Member of the New Mexico House of Representatives from the 21st district
- Incumbent
- Assumed office January 2017
- Preceded by: Idalia Lechuga-Tena

Personal details
- Born: Albuquerque, New Mexico, U.S.
- Party: Democratic
- Education: New Mexico State University (BS) University of New Mexico (MA)

Military service
- Branch/service: United States Air Force

= Debra M. Sariñana =

American educator and politician

Debra Marie Sariñana is an American educator and politician serving as a member of the New Mexico House of Representatives from the 21st district, which includes a portion of Bernalillo County.

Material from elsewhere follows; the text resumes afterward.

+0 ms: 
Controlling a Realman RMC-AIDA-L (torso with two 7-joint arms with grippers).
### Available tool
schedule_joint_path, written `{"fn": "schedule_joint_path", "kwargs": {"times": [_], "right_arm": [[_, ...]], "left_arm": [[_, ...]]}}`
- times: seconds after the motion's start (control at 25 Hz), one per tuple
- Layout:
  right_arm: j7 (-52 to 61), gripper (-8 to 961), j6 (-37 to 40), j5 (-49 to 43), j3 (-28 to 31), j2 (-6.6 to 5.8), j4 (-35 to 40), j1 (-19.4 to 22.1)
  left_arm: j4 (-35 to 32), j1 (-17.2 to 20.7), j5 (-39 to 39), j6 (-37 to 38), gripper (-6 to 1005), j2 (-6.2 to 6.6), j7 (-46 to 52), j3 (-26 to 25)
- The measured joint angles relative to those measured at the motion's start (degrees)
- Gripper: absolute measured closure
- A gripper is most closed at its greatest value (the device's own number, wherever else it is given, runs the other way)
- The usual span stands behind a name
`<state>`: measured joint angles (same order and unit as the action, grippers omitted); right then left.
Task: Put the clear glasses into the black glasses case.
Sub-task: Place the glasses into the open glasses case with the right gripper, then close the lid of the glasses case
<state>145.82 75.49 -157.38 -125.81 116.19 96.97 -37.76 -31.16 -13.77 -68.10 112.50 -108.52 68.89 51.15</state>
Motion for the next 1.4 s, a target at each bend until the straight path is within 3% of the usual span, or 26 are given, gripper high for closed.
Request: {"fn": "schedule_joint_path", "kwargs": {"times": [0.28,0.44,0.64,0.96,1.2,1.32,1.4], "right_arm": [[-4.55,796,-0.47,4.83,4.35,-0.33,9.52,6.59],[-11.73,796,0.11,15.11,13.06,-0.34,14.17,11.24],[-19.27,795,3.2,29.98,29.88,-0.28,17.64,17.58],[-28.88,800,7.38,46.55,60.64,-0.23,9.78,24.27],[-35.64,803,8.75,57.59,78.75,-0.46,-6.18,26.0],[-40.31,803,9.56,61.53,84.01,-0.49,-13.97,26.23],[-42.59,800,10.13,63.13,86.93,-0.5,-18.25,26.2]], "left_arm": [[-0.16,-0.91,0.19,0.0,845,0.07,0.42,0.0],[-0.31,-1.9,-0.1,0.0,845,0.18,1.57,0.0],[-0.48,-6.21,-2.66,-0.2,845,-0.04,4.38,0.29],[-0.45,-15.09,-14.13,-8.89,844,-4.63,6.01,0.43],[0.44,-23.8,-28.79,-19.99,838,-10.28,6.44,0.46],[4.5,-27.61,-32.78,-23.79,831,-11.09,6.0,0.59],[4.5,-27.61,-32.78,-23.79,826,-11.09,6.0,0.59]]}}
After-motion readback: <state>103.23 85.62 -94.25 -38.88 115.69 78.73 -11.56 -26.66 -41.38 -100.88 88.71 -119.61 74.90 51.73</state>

==Early life and education==
Sariñana was born and raised in Albuquerque, New Mexico and graduated from Manzano High School in 1978. She earned a Bachelor of Science degree in education from New Mexico State University in 1983 and a Master of Arts in mathematics education from the University of New Mexico in 2007.

==Career==
Sariñana served in the United States Air Force Reserves from 1984 to 1990 as a medical service specialist. Prior to entering politics, she was a math teacher at Manzano High School. In the November 8, 2016 Democratic primary for the 21st district of the New Mexico House of Representatives, Sariñana defeated incumbent Idalia Lechuga-Tena. She took office in January 2017.